Who is tested is also of concern. Instead of using the highly sensitive diagnostic assays on a random sample of the population, South African estimates are based on a survey of approximately 30,000 women who are pregnant for the first time; a group not representative of the population at large.
Jennings argues that such high rates of incorrect readings can be detrimental to fighting curable diseases because a large portion of health budgets in African countries is being spent on treating HIV/AIDS, when many presumed to suffer from the disease may in fact have other, more easily combated, illnesses.
HIV/AIDS: The Facts and The Fiction and HIV/AIDS in South Africa: The Facts and The Fiction provide interesting insights into the myths and realities of the origins and scale of the HIV/AIDS epidemic.

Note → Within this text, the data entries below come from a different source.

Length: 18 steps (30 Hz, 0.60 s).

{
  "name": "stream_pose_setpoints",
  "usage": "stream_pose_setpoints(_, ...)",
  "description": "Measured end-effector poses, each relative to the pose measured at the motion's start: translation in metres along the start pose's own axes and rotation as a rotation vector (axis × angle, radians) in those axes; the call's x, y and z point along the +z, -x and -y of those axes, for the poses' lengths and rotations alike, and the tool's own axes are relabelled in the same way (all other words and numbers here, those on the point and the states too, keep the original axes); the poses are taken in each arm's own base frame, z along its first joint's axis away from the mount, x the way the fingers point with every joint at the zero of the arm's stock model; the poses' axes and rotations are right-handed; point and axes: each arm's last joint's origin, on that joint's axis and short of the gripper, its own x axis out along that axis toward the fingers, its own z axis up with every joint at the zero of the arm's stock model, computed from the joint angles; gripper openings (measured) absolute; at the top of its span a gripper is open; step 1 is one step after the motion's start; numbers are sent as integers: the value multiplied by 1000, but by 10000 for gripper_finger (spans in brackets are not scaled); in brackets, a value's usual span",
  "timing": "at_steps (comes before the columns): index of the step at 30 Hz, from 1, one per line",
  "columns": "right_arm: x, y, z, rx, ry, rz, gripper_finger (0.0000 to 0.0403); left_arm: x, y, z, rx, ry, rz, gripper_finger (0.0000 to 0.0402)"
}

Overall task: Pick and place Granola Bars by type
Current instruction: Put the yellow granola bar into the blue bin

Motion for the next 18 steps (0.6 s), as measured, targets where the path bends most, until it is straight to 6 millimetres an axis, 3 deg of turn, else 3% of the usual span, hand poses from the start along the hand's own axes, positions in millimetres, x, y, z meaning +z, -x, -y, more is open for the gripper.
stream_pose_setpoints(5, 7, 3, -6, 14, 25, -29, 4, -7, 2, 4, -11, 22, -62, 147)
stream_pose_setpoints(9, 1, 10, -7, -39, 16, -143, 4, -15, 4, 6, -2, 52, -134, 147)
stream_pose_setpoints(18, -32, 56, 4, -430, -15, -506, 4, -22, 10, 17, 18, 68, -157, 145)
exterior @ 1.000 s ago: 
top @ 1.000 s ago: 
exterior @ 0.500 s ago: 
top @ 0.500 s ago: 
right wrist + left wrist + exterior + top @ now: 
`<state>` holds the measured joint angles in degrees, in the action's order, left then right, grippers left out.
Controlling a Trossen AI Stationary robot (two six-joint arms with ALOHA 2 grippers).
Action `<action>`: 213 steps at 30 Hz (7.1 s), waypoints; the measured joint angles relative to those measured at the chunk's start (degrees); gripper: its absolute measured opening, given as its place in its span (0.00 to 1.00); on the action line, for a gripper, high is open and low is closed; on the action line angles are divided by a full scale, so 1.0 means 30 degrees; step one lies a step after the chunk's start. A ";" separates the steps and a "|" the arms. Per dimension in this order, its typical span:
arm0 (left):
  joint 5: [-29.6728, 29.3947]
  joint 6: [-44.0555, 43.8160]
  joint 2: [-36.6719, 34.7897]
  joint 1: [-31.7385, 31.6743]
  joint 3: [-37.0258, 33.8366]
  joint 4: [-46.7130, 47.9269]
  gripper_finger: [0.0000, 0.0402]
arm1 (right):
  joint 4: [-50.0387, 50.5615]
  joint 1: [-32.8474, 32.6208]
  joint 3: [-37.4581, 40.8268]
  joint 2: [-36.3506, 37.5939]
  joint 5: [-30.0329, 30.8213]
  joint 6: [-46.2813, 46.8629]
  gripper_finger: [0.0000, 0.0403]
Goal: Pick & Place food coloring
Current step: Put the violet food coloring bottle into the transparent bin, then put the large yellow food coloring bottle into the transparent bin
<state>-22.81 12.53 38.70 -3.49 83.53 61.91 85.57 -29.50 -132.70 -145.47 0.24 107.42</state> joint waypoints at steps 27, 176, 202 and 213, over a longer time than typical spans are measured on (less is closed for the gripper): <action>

Jennings’s discussion surrounding the origins of the disease is controversial, yet quite plausible. Although his analysis of the media coverage may be slightly flawed, his overall argument never wavers. When read one after the other, the two books can become quite repetitive, but his country specific analysis on South Africa effectively reinforces Jennings’s hypothesis and is persuasively argued.
However, besides fleeting references to the fact that government budgets to treat HIV/AIDS patients in African countries dwarf those to treat curable diseases such as malaria and tuberculosis, Jennings does not succeed in providing alternatives. A discussion into more appropriate resource allocation would have both broadened the scope of his studies and enhanced their practical purposes.